Meu povo está morrendo por falta de conhecimento. Porque você rejeita o conhecimento, eu também o rejeitarei (...) (Os 4,6).

José Alcimar de Oliveira*


01. No ano 300 do nascimento de Immanuel Kant (1724-1804) o mundo e o Brasil – sobremaneira – seguem no avançado contracurso do otimismo kantiano sobre o progresso da razão iluminista, que enxergava no devir do esclarecimento um tipo de determinação original da natureza humana. Bem antes de Kant, e sob diferentes formulações, Aristóteles (com a tese do desejo natural de conhecer) e Descartes (ao afirmar a partilha universal do bom senso) já haviam pensado nessa mesma direção filosófica.

02. Gaston Bachelard, autor referencial da reflexão epistemológica contemporânea, ao elaborar uma psicanálise do conhecimento e reconhecer sua gênese libidinal, escreve que “a criança leva à boca os objetos antes de conhecê-los, para conhecê-los”. Estamos aí diante de uma epistemologia da criança, não para a criança, orientada pela mediação libidinal e paradigmática do processo cognitivo. A criança nos ensina. Mas quem ainda reconhece e dá a devida atenção à filosofia da criança?

03. Bachelard, seguramente, nunca veio ao Brasil e muito poderia ter aprendido, na Amazônia sobretudo, se houvesse em sua tese libidinal sobre o desenvolvimento cognitivo tido a oportunidade de acompanhar a relação sujeito-objeto a partir da forma de vida das crianças indígenas. Vem de Gandhi o princípio pedagógico de que a educação das crianças deve se iniciar pelas mãos, jamais pela forma cartesiana, racional e dicotômica entre mundo do sujeito e mundo do objeto.

04. Se a busca do esclarecimento, como assinala Kant, é uma original determinação da natureza humana, trata-se de reconhecer e garantir às crianças as condições materiais e pedagógicas para o livre e saudável exercício desse direito. Hábil em fabricar brinquedos, mercantilizar a infância e matar nas crianças a potência libidinal de sua determinação cognitiva, a magna didática do capital instrumentaliza e inocula no mundo infantil a terrível tirania do consumo exercida sobre o mundo adulto.

05. Afinal, o que tem a ver “as teses de Marx sobre Feuerbach” com o processo cognitivo das crianças, com a base libidinal de seu desejo de conhecer? As “onze breves teses” recuperam a base prática (e por isso libidinal) do processo do conhecimento. A relação teoria-prática, sujeito-objeto, é antes de tudo uma questão ontológica. E a primeira manifestação desse princípio ontológico repousa em seu caráter predominantemente libidinal.

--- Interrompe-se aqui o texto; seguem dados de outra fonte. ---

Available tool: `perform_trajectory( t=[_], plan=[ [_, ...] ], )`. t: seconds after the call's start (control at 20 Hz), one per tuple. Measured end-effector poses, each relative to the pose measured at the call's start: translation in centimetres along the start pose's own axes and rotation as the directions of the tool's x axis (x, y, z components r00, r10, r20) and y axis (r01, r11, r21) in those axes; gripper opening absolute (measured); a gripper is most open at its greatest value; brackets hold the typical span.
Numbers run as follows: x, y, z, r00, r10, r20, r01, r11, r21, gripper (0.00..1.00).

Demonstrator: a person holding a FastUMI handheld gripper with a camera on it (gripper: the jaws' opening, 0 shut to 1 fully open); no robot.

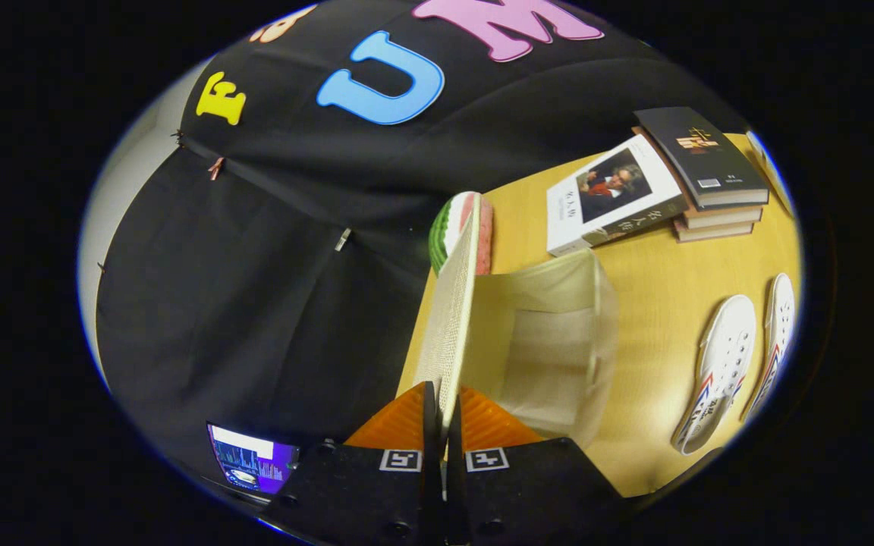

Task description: Open the storage box then place both shoes into the box .Put the left shoe in first, then the right shoe, with the right side of both shoes facing outward in a uniform manner.

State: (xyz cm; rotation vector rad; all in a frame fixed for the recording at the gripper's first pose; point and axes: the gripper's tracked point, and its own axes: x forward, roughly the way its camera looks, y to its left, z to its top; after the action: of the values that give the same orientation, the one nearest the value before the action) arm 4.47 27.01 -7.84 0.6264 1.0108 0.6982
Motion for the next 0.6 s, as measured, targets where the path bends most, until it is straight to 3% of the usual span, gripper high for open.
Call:
perform_trajectory(
  t=[0.35,0.6],
  plan=[
    [6.8,9.8,-1.7,0.996,0.087,-0.034,-0.090,0.991,-0.101,0.07],
    [13.2,13.1,-4.2,0.993,0.077,-0.093,-0.090,0.984,-0.153,0.07]
  ],
)
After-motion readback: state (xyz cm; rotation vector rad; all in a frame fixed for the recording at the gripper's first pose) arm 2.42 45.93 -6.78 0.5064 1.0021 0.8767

Trata-se da prática como critério da verdade.

06. Nas breves “onze teses de Marx sobre Feuerbach”, escritas em Bruxelas no ano de 1845, e tornadas conhecidas somente em 1888, graças a Engels, temos o mais curto (pouco mais de duas páginas e meia em versão impressa) polêmico e dialético texto marxiano sobre uma ontologia social do conhecimento. As crianças nos ensinam, com mediações libidinais (e Marx com o conceito de práxis), que a prática é a chave epistemológica para compreender corretamente o processo cognitivo.

07. As concepções de Marx e de Bachelard, distintas, mas complementares, nos ajudam a dar efetividade material ao que Kant concebera como projeto teórico do iluminismo: só é possível realizar o esclarecimento como determinação original da natureza humana quando o ser humano for compreendido como ser social, socialmente constituído, e reconhecermos que o sujeito do conhecimento não é uma realidade solipsista, como queria Kant, mas antes um sujeito social.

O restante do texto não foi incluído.